Assigned task: Verbatim copy without pictures. Please print every entry as it stands.

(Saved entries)
--------
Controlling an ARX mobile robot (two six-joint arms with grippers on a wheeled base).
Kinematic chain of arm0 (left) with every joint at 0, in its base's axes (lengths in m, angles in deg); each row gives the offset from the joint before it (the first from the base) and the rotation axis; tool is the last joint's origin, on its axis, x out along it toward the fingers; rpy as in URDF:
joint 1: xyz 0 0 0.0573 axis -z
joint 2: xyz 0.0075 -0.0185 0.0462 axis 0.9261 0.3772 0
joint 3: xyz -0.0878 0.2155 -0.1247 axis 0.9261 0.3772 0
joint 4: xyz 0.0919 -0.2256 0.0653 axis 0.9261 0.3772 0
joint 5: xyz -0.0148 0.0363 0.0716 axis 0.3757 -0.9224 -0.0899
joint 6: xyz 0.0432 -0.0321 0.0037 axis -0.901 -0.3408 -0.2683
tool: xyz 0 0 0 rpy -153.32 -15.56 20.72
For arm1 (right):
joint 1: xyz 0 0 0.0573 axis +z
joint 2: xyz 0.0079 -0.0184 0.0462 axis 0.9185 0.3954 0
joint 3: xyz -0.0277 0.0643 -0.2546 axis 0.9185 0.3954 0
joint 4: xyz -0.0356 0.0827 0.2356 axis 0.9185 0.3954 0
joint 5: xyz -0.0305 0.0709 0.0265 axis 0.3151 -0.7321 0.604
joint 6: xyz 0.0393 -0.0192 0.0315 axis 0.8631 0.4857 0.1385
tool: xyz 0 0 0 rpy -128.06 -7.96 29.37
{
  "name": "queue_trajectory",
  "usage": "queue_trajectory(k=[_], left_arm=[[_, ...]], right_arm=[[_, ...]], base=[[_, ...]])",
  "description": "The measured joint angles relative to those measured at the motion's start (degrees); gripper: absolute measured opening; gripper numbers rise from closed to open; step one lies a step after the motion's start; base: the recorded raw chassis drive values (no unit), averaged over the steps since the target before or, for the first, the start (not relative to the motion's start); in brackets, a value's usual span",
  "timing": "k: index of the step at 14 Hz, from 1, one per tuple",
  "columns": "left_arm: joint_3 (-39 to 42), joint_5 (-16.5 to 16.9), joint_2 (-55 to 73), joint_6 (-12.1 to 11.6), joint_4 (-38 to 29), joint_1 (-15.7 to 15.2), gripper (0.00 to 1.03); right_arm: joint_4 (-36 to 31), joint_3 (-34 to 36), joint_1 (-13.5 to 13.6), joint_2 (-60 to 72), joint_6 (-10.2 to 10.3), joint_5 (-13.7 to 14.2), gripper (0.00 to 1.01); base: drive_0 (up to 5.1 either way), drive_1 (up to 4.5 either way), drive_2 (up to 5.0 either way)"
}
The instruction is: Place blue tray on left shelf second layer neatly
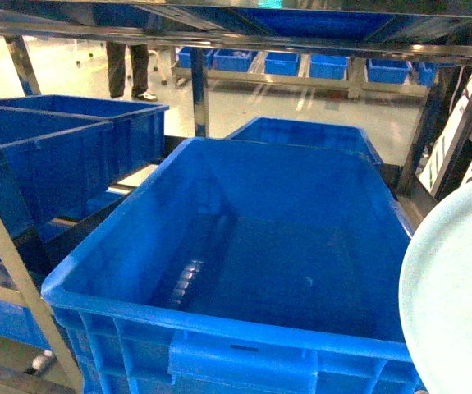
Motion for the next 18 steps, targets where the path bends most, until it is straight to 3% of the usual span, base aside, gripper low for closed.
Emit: queue_trajectory(k=[18], left_arm=[[0.0,0.0,0.0,0.0,0.0,0.0,0.98]], right_arm=[[0.0,0.0,0.0,0.0,0.0,0.0,0.02]], base=[[0.0,0.0,0.0]])
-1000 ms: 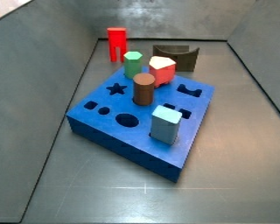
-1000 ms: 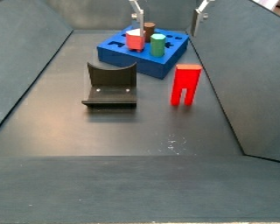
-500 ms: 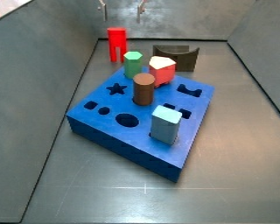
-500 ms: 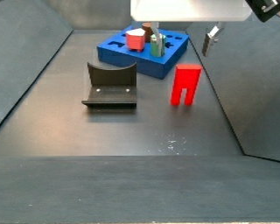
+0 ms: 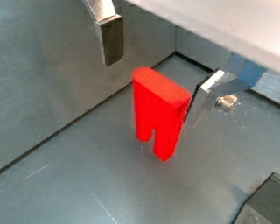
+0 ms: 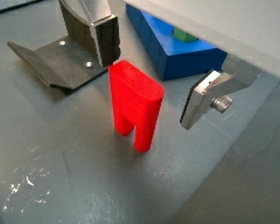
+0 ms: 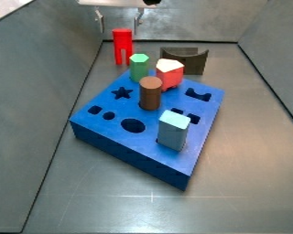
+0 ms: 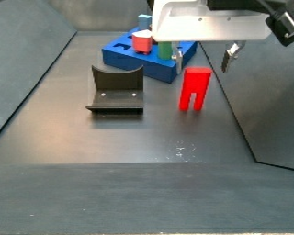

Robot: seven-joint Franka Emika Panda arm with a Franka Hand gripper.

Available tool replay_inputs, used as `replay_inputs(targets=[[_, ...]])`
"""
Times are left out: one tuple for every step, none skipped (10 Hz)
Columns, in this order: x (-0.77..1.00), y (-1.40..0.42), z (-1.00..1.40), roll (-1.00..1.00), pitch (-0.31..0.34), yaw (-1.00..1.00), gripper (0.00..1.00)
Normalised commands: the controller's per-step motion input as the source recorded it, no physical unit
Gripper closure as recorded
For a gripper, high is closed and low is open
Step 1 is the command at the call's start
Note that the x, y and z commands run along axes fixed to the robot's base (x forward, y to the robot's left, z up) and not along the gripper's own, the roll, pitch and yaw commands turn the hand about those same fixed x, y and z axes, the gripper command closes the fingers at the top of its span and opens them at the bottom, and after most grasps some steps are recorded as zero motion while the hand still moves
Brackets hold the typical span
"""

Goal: Pick up the square-circle object. Move up. Rotate the square-circle object. Move to above the board. Insert the square-circle object.
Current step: Pick up the square-circle object.

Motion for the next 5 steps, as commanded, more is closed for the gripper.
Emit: replay_inputs(targets=[[0.00,0.18,-0.35,-0.02,0.000,0.00,0.00],[0.00,0.12,-0.35,-0.01,0.000,0.00,0.00],[0.00,0.01,-0.24,0.00,0.004,0.00,0.00],[0.00,0.00,-0.03,0.00,0.000,0.00,0.00],[0.00,0.00,0.00,0.00,0.000,0.00,1.00]])
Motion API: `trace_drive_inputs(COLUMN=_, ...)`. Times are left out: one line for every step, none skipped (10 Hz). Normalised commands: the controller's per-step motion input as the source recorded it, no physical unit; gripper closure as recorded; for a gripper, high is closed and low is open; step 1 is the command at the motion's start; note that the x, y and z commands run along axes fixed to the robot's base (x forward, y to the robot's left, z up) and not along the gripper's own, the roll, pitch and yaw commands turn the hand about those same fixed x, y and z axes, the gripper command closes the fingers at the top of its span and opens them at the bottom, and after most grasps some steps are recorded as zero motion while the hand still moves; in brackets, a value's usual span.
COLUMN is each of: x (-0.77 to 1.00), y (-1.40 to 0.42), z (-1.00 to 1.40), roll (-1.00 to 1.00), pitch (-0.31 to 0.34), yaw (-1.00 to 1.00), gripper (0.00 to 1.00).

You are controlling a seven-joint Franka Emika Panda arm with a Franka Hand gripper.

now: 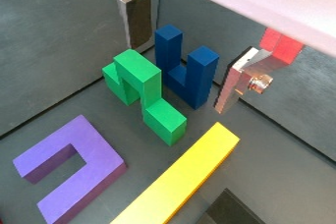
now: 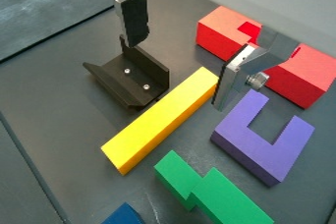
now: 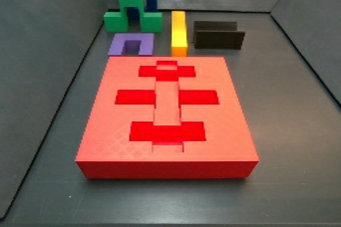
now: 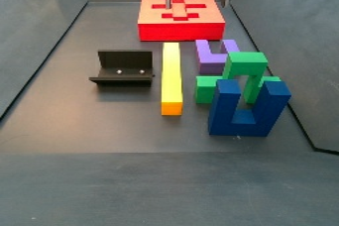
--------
Answer for this exercise:
Controlling an ARX mobile robot (two six-joint arms with grippers on a wheeled base).
Kinematic chain of arm0 (left) with every joint at 0, in its base's axes (lengths in m, angles in deg); each row gives the offset from the joint before it (the first from the base) and the rotation axis; tool is the last joint's origin, on its axis, x out along it toward the fingers; rpy as in URDF:
joint 1: xyz 0 0 0.0573 axis -z
joint 2: xyz 0.0075 -0.0185 0.0462 axis 0.9261 0.3772 0
joint 3: xyz -0.0878 0.2155 -0.1247 axis 0.9261 0.3772 0
joint 4: xyz 0.0919 -0.2256 0.0653 axis 0.9261 0.3772 0
joint 5: xyz -0.0148 0.0363 0.0716 axis 0.3757 -0.9224 -0.0899
joint 6: xyz 0.0432 -0.0321 0.0037 axis -0.901 -0.3408 -0.2683
tool: xyz 0 0 0 rpy -153.32 -15.56 20.72
For arm1 (right):
joint 1: xyz 0 0 0.0573 axis +z
joint 2: xyz 0.0079 -0.0184 0.0462 axis 0.9185 0.3954 0
joint 3: xyz -0.0277 0.0643 -0.2546 axis 0.9185 0.3954 0
joint 4: xyz -0.0356 0.0827 0.2356 axis 0.9185 0.3954 0
joint 5: xyz -0.0305 0.0709 0.0265 axis 0.3151 -0.7321 0.604
joint 6: xyz 0.0393 -0.0192 0.0315 axis 0.8631 0.4857 0.1385
tool: xyz 0 0 0 rpy -128.06 -7.96 29.37
{
  "name": "queue_trajectory",
  "usage": "queue_trajectory(k=[_], left_arm=[[_, ...]], right_arm=[[_, ...]], base=[[_, ...]])",
  "description": "The measured joint angles relative to those measured at the motion's start (degrees); gripper: absolute measured opening; gripper numbers rise from closed to open; step one lies a step after the motion's start; base: the recorded raw chassis drive values (no unit), averaged over the steps since the target before or, for the first, the start (not relative to the motion's start); in brackets, a value's usual span",
  "timing": "k: index of the step at 14 Hz, from 1, one per tuple",
  "columns": "left_arm: joint_3 (-39 to 42), joint_5 (-16.5 to 16.9), joint_2 (-55 to 73), joint_6 (-12.1 to 11.6), joint_4 (-38 to 29), joint_1 (-15.7 to 15.2), gripper (0.00 to 1.03); right_arm: joint_4 (-36 to 31), joint_3 (-34 to 36), joint_1 (-13.5 to 13.6), joint_2 (-60 to 72), joint_6 (-10.2 to 10.3), joint_5 (-13.7 to 14.2), gripper (0.00 to 1.01); base: drive_0 (up to 5.1 either way), drive_1 (up to 4.5 either way), drive_2 (up to 5.0 either way)"
}
The instruction is: Place blue tray on left shelf second layer neatly
Motion for the next 18 steps, targets where the path bends most, until it is straight to 3% of the usual span, base aside, gripper low for closed.
Emit: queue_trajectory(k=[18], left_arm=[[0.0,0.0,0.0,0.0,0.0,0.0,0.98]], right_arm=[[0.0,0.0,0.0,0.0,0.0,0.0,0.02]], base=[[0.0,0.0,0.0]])
-1000 ms: 
-1000 ms: 
-500 ms: 
-500 ms: 
+0 ms: 
+0 ms: 
+0 ms: 
+0 ms: 

Robot: seven-joint Franka Emika Panda arm with a Franka Hand gripper.

Available tool replay_inputs, used as `replay_inputs(targets=[[_, ...]])`
"""
Times are left out: one tuple for every step, none skipped (10 Hz)
Columns, in this order: x (-0.77..1.00), y (-1.40..0.42), z (-1.00..1.40), roll (-1.00..1.00), pitch (-0.31..0.34), yaw (-1.00..1.00), gripper (0.00..1.00)
Normalised commands: the controller's per-step motion input as the source recorded it, no physical unit
Gripper closure as recorded
For a gripper, high is closed and low is open
Step 1 is the command at the call's start
Note that the x, y and z commands run along axes fixed to the robot's base (x forward, y to the robot's left, z up) and not along the gripper's own, the roll, pitch and yaw commands turn the hand about those same fixed x, y and z axes, the gripper command closes the fingers at the top of its span and opens them at the bottom, and after most grasps some steps are recorded as zero motion while the hand still moves
Brackets hold the typical span
"""

Goal: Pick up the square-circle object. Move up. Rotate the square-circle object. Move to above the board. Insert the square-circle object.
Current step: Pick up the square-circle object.

Motion for the next 5 steps, as commanded, more is closed for the gripper.
Emit: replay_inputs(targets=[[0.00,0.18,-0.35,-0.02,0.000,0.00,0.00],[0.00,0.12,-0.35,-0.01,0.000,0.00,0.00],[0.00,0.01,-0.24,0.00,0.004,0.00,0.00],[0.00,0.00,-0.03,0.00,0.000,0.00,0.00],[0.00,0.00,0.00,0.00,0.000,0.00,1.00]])
Motion API: `trace_drive_inputs(COLUMN=_, ...)`. Times are left out: one line for every step, none skipped (10 Hz). Normalised commands: the controller's per-step motion input as the source recorded it, no physical unit; gripper closure as recorded; for a gripper, high is closed and low is open; step 1 is the command at the motion's start; note that the x, y and z commands run along axes fixed to the robot's base (x forward, y to the robot's left, z up) and not along the gripper's own, the roll, pitch and yaw commands turn the hand about those same fixed x, y and z axes, the gripper command closes the fingers at the top of its span and opens them at the bottom, and after most grasps some steps are recorded as zero motion while the hand still moves; in brackets, a value's usual span.
COLUMN is each of: x (-0.77 to 1.00), y (-1.40 to 0.42), z (-1.00 to 1.40), roll (-1.00 to 1.00), pitch (-0.31 to 0.34), yaw (-1.00 to 1.00), gripper (0.00 to 1.00).

You are controlling a seven-joint Franka Emika Panda arm with a Franka Hand gripper.

now: 
now: 
now: 
now: 

The answer requires nothing more.